### WHAT IS BEING ASKED
Select from the records below every line that has the word "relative" in it.

### MATERIAL TO PROCESS

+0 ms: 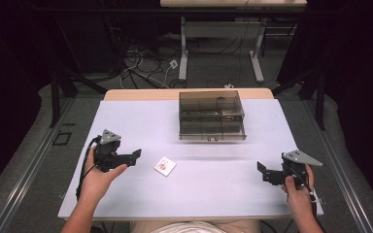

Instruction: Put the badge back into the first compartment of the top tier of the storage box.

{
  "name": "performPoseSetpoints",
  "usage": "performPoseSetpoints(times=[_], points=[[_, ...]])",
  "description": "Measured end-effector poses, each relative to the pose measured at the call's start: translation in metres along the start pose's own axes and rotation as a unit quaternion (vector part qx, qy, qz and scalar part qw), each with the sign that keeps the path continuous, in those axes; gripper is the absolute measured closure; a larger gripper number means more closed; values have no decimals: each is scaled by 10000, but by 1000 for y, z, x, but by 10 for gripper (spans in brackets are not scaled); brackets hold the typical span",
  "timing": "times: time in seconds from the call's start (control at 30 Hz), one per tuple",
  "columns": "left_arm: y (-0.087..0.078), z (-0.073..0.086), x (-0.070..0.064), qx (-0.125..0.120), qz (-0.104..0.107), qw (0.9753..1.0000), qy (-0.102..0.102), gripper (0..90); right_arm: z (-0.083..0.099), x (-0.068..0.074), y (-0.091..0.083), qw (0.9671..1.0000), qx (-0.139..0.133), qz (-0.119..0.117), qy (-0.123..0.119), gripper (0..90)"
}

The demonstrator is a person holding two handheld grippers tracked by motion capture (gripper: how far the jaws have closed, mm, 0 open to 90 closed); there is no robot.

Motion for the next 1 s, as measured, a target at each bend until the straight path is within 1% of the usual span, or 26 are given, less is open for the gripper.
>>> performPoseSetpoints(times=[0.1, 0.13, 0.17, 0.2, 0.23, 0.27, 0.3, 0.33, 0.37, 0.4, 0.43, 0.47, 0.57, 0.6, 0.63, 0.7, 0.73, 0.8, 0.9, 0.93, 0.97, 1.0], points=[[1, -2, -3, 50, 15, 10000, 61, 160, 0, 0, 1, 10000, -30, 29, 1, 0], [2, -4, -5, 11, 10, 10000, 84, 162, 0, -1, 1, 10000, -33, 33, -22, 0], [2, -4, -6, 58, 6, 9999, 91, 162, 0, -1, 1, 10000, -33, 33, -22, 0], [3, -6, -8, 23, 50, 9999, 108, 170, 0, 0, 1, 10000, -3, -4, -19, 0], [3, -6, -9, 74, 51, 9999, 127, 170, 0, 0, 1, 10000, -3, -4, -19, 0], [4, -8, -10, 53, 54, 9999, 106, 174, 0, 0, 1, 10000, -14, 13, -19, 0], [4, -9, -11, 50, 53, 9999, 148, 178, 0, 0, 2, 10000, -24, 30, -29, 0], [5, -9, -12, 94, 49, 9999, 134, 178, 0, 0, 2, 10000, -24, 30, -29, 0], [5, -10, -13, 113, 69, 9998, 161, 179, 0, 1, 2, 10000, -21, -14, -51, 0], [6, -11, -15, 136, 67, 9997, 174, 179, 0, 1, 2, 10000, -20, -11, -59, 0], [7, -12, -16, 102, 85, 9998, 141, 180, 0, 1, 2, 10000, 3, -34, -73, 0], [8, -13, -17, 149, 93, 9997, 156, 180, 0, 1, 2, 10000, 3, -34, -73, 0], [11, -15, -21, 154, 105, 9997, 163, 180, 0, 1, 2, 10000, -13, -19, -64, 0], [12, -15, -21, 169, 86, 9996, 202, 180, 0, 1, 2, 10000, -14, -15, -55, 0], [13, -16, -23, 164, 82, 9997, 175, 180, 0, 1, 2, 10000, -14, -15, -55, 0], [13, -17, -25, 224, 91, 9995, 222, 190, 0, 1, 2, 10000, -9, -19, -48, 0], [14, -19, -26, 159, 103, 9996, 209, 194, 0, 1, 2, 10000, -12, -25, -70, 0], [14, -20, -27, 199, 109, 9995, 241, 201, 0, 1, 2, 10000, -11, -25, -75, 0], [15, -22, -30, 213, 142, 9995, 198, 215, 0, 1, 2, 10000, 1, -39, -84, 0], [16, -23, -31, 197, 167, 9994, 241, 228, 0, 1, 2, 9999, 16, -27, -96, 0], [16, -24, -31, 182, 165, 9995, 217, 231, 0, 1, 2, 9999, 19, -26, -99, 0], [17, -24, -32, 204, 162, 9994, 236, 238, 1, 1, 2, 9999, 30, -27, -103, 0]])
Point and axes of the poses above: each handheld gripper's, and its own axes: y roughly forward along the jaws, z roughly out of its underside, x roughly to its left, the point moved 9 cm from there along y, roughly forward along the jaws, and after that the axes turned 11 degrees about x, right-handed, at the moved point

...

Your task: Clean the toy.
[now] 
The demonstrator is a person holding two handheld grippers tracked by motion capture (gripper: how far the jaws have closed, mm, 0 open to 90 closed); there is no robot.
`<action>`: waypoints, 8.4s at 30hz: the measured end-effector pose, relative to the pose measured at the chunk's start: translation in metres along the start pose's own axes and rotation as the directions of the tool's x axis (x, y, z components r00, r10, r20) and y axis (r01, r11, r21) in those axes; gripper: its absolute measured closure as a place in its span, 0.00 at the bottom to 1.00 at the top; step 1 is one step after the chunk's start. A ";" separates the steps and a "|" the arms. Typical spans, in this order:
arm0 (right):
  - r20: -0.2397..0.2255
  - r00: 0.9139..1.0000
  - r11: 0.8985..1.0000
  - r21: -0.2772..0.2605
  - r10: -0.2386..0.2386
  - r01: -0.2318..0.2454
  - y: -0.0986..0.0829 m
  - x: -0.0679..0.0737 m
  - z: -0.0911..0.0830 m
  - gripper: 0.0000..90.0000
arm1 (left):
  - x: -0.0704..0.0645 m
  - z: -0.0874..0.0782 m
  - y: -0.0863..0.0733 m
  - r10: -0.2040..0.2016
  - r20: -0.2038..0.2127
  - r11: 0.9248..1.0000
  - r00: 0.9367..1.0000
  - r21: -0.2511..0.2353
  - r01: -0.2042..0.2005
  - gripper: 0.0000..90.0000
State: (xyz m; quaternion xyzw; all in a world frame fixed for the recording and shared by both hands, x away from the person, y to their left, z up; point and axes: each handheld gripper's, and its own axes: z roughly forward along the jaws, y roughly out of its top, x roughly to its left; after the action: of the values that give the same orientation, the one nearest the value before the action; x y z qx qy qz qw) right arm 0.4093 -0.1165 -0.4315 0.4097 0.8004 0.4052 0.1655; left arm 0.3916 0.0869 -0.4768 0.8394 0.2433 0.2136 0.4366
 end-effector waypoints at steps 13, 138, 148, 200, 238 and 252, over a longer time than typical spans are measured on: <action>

### EXPECTED ANSWER
  "description": "Measured end-effector poses, each relative to the pose measured at the call's start: translation in metres along the start pose's own axes and rotation as a unit quaternion (vector part qx, qy, qz and scalar part qw), each with the sign that keeps the path continuous, in those axes; gripper is the absolute measured closure; a larger gripper number means more closed; values have no decimals: each is scaled by 10000, but by 1000 for y, z, x, but by 10 for gripper (spans in brackets are not scaled); brackets hold the typical span",
`<action>`: waypoints, 8.4s at 30hz: the measured end-effector pose, relative to the pose measured at the chunk's start: translation in metres along the start pose's own axes and rotation as the directions of the tool's x axis (x, y, z components r00, r10, r20) and y axis (r01, r11, r21) in those axes; gripper: its absolute measured closure as a place in its span, 0.00 at the bottom to 1.00 at the top; step 1 is one step after the chunk's start. A ";" separates the steps and a "|" the arms. Typical spans, in this order:

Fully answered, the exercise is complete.